Sally DeBauche is Digital Archivist at Stanford University Libraries in the USA
Email offers singular insight into and evidence of a person or organization’s self-expression, as well as records of collaboration, professional, social, and familial networks, and all manner of transactions. Email is an essential component of the archival record -- the modern equivalent of the type or hand-written correspondence of past centuries. However, email is also a complex format that poses many technical challenges to archivists working to preserve and provide access to it. In their 2018 report, the Task Force on Technical Approaches for Email Archives described email as, “…not one thing, but a complicated interaction of technical subsystems for composition, transport, viewing, and storage.”

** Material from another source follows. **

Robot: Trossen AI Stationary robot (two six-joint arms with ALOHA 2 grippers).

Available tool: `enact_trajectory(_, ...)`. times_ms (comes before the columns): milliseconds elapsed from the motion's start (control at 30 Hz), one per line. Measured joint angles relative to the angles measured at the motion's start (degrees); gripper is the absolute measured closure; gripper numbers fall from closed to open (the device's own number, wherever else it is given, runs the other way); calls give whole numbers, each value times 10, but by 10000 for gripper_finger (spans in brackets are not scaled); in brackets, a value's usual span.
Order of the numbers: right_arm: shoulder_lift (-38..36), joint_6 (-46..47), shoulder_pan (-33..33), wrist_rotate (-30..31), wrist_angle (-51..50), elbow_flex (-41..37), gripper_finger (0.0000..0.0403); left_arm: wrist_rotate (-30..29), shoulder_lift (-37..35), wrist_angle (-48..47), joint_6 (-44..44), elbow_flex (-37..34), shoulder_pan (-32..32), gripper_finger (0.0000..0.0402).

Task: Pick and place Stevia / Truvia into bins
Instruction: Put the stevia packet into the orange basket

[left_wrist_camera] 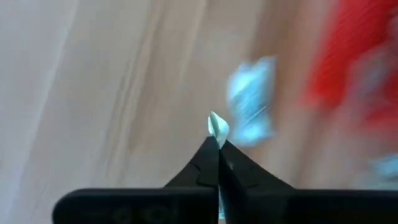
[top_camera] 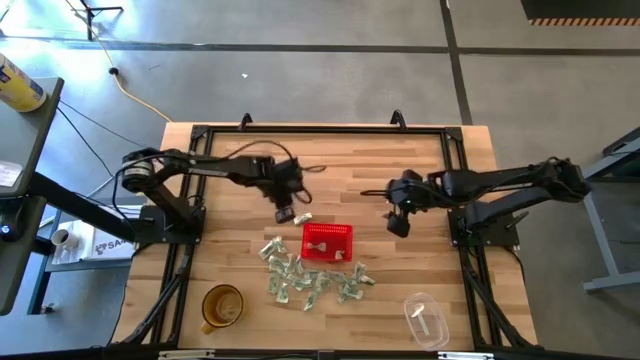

Compounding this complexity, email is not a constant or consistent format. As email technology has evolved and email clients have fallen in and out of use, archivists working with historical email collections will encounter a wide variety of email file types. Thus, the most essential tasks of capturing, processing, preserving, and providing access to email pose a host of technical obstacles for cultural heritage institutions.
While there are many challenges in preserving email, there is also a growing community of archivists and technical specialists working to meet them. Harvard University is currently redeveloping their EAS email preservation tool as open source software so that other institutions can use it in their processing workflows. The RATOM project is developing Natural Language Processing, digital forensics, and machine learning based software for appraisal and processing of email archives. These projects, among other efforts throughout the community, demonstrate that the importance of preserving email is well recognized by archivists, institutional administrators, and funding agencies and foundations alike.
Funding does play a significant role in the advancement of email preservation. Many projects that focus on email preservation, including the RATOM project and the ePADD project are partially or entirely grant funded. Indeed, the Task Force on Technical Approaches for Email Archives report identified the securing of additional funding as a prerequisite for further development for almost all of the research projects that it profiled.
Interoperability between email processing tools is another critical step to ensuring that practitioners are able to work with the wide variety of email archives in their institution’s holdings, seamlessly moving through each stage in the processing workflow. A toolset that works in an interoperable manner will lower the technical barrier for use, allowing more institutions to work with email.
The ePADD project team was honored with the Digital Preservation Coalition’s recognition of our efforts to promote curation and access for historical email collections. Through the platform provided by DPC, the ePADD team hope to contribute to and grow the discussion of email preservation and access. Only through greater research and experimentation, and critically, the publication of that research, can our professional community begin to systematically preserve this vital piece of the historical record.